● Assignment
Gather the lines below that include the string "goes", copying each in full.
[Given records — start]
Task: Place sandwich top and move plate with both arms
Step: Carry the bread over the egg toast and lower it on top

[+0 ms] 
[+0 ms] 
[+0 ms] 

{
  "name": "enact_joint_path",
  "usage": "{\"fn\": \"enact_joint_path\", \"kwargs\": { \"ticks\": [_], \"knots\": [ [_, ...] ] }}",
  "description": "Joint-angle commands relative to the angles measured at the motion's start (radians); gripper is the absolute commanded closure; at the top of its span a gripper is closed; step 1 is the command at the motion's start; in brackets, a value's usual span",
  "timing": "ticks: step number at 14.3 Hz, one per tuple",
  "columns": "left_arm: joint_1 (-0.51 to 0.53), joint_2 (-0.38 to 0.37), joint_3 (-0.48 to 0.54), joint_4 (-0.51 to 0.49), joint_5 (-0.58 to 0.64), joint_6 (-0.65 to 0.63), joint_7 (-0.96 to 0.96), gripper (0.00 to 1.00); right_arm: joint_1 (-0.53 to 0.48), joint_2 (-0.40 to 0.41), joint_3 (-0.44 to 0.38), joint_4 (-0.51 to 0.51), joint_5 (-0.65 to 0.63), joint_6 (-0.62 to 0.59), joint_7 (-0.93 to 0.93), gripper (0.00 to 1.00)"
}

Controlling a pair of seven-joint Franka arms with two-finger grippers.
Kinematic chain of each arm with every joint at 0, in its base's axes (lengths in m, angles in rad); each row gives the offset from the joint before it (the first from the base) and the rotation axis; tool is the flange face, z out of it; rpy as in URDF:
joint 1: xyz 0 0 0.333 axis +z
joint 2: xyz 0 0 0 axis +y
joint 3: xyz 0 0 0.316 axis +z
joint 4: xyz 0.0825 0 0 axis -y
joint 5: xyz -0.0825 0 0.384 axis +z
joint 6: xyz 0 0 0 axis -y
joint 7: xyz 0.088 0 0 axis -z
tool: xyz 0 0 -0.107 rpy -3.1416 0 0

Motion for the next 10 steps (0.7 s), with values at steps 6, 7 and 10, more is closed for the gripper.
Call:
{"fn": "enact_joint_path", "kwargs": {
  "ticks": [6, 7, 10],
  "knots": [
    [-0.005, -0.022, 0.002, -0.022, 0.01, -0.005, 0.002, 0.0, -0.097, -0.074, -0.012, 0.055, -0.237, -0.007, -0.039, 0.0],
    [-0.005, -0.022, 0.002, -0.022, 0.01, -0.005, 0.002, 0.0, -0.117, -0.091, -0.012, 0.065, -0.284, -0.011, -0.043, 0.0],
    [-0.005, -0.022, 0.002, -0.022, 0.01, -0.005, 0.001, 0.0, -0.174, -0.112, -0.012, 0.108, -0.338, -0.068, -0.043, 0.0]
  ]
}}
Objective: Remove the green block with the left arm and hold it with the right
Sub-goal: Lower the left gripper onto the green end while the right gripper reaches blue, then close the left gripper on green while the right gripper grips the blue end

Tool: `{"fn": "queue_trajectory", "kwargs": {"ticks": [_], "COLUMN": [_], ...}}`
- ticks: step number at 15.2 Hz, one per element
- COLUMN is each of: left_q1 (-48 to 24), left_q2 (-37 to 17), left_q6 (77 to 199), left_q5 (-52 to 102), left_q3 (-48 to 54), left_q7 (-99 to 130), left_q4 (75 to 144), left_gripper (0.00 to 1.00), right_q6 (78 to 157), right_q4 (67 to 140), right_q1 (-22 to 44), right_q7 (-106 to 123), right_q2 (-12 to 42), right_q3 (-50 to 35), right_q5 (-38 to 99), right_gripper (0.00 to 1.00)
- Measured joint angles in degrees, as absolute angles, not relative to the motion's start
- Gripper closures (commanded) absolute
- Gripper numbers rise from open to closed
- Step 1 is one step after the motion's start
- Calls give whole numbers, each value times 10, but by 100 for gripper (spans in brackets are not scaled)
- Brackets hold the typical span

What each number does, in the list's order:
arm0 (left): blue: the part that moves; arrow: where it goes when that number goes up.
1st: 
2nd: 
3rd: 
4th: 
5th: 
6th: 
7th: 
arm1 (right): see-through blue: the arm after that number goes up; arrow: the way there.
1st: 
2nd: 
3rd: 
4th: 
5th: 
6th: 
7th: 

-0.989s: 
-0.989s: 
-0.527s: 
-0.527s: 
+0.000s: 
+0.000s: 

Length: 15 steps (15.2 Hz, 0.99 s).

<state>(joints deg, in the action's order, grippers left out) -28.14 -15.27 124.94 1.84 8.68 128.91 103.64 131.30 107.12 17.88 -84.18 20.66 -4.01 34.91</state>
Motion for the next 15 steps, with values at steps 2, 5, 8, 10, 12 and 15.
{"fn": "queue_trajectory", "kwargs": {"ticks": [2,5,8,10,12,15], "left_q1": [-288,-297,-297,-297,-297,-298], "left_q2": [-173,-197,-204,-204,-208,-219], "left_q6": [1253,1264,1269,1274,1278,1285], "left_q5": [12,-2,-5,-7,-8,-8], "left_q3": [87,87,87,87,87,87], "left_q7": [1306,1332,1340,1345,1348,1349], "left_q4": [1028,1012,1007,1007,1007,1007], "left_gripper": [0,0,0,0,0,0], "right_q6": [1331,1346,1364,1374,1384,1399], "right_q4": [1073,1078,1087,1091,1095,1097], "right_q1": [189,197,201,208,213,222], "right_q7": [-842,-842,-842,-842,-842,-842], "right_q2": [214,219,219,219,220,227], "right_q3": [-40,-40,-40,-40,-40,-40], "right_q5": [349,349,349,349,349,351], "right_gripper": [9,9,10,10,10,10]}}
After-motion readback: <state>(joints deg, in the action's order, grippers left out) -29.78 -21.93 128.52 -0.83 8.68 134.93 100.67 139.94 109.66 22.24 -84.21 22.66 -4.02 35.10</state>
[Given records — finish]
● Answer
arm0 (left): blue: the part that moves; arrow: where it goes when that number goes up.
arm1 (right): see-through blue: the arm after that number goes up; arrow: the way there.

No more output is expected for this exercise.